▸ TASK INPUT

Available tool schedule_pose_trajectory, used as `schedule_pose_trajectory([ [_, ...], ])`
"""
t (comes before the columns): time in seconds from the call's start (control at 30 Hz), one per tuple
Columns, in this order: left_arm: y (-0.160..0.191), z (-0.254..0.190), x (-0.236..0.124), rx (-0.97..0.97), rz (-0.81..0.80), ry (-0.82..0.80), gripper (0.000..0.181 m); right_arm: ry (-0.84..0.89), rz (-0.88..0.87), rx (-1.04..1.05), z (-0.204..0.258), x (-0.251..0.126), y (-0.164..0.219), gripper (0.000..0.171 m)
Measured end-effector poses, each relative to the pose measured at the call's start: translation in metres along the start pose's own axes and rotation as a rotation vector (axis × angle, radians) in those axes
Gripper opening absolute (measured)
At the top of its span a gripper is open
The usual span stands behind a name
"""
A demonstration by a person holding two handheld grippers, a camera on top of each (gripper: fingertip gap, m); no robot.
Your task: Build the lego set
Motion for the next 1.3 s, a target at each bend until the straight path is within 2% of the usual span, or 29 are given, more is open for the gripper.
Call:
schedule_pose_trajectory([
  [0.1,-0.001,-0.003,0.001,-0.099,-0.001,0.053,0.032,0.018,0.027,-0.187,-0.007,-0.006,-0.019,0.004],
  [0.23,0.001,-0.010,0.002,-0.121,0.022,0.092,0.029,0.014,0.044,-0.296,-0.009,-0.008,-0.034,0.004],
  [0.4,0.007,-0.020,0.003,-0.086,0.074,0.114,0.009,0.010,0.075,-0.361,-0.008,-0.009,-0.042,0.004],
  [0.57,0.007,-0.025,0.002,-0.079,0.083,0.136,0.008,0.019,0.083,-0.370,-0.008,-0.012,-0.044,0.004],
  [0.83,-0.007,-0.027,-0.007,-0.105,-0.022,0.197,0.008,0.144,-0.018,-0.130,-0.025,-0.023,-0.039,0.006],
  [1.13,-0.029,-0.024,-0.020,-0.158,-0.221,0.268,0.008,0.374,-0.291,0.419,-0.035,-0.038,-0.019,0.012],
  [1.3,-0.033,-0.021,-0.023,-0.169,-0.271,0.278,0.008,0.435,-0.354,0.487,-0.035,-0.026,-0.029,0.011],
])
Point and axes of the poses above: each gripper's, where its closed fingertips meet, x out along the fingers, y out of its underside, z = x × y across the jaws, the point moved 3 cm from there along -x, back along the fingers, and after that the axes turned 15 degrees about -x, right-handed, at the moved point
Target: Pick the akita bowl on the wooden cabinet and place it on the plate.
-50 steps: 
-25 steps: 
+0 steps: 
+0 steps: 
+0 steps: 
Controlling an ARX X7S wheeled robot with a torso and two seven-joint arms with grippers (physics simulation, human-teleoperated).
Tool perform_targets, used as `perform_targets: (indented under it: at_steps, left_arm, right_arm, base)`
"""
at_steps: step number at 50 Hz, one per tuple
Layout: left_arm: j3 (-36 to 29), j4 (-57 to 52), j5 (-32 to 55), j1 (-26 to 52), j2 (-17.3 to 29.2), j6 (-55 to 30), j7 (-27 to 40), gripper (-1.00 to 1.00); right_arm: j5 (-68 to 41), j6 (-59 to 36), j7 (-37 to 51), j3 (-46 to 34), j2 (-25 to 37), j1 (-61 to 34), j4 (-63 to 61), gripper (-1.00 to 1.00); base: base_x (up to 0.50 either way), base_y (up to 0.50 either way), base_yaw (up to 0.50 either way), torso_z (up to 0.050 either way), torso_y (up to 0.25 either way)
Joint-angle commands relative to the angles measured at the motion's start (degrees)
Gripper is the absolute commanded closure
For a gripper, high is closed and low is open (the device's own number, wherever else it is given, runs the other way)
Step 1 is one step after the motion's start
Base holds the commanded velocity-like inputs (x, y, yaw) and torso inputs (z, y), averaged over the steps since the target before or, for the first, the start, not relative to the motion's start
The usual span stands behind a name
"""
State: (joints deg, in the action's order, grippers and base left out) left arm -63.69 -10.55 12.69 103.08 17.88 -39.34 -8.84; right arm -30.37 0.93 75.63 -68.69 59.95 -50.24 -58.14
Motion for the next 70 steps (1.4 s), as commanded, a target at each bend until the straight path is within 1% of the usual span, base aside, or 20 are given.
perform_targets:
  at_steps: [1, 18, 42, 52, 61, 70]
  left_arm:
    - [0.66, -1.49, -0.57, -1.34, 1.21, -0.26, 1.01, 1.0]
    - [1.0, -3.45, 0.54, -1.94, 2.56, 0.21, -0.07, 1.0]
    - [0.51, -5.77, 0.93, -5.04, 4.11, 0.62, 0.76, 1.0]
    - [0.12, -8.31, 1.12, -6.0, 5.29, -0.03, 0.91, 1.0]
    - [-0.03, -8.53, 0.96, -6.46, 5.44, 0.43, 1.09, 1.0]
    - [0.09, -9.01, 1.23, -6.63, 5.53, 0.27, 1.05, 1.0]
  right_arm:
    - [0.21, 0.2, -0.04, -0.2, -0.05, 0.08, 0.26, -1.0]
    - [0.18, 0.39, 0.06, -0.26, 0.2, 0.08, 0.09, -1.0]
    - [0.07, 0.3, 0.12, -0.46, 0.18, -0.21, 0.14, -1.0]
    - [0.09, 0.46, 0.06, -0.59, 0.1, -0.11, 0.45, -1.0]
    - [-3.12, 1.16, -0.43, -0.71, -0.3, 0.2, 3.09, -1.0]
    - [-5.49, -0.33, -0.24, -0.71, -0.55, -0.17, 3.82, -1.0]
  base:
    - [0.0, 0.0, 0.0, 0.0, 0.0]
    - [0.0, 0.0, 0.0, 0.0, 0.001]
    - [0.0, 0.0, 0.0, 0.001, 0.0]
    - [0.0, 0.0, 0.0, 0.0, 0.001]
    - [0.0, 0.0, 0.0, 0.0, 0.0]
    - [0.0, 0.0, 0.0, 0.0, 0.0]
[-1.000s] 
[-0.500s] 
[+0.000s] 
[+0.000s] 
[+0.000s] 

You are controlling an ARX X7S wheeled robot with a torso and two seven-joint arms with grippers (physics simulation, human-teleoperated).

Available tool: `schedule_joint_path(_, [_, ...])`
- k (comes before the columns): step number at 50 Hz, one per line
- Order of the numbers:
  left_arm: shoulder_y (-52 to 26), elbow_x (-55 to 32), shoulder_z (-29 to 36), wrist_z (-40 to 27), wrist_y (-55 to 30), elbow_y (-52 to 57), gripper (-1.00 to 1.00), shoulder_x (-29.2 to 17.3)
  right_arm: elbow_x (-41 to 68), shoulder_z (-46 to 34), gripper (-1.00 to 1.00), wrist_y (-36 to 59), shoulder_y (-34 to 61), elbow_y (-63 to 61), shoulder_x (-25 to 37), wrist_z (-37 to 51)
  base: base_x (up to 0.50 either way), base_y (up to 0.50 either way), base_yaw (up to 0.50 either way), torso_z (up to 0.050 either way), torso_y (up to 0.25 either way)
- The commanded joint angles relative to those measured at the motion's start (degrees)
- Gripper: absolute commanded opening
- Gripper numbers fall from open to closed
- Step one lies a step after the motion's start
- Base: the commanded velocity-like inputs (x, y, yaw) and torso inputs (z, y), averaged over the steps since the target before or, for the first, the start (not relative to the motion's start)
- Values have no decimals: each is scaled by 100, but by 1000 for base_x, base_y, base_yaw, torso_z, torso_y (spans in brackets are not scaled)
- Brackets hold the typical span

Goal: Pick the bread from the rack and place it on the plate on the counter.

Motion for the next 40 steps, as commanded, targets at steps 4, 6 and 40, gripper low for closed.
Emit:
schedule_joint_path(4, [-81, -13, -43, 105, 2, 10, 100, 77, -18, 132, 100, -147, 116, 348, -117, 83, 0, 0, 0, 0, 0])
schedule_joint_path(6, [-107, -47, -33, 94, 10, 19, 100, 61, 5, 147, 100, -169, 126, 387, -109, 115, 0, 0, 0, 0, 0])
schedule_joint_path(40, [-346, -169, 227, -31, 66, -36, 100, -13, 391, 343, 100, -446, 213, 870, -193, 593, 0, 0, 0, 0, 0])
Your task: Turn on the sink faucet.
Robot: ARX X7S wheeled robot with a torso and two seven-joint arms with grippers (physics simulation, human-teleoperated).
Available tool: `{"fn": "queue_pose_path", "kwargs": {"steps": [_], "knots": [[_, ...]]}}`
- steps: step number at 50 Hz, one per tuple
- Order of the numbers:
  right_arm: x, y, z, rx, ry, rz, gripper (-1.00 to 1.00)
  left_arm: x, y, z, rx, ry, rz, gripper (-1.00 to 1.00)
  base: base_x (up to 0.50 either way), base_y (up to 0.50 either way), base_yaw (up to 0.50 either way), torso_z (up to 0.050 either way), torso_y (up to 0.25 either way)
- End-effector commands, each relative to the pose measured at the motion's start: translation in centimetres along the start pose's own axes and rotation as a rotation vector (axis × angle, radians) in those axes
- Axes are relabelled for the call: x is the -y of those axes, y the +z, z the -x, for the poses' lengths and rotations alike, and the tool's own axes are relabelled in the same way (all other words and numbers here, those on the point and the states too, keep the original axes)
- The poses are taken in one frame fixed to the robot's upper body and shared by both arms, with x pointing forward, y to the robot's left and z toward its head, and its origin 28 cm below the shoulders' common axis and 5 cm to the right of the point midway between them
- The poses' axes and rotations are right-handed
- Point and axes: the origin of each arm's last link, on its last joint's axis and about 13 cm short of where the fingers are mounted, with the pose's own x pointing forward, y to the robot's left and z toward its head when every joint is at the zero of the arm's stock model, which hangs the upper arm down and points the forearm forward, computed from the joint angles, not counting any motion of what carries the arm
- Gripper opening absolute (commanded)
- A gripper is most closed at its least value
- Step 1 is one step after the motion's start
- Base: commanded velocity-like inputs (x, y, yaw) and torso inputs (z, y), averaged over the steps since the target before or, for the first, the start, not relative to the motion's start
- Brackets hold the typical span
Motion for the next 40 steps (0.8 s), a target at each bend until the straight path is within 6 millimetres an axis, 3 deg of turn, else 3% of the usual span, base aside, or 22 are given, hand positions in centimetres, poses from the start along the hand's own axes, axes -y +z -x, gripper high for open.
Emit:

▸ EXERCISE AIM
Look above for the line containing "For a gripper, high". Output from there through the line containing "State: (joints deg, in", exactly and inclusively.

▸ TASK SOLUTION
For a gripper, high is closed and low is open (the device's own number, wherever else it is given, runs the other way)
Step 1 is one step after the motion's start
Base holds the commanded velocity-like inputs (x, y, yaw) and torso inputs (z, y), averaged over the steps since the target before or, for the first, the start, not relative to the motion's start
The usual span stands behind a name
"""
State: (joints deg, in the action's order, grippers and base left out) left arm -63.69 -10.55 12.69 103.08 17.88 -39.34 -8.84; right arm -30.37 0.93 75.63 -68.69 59.95 -50.24 -58.14

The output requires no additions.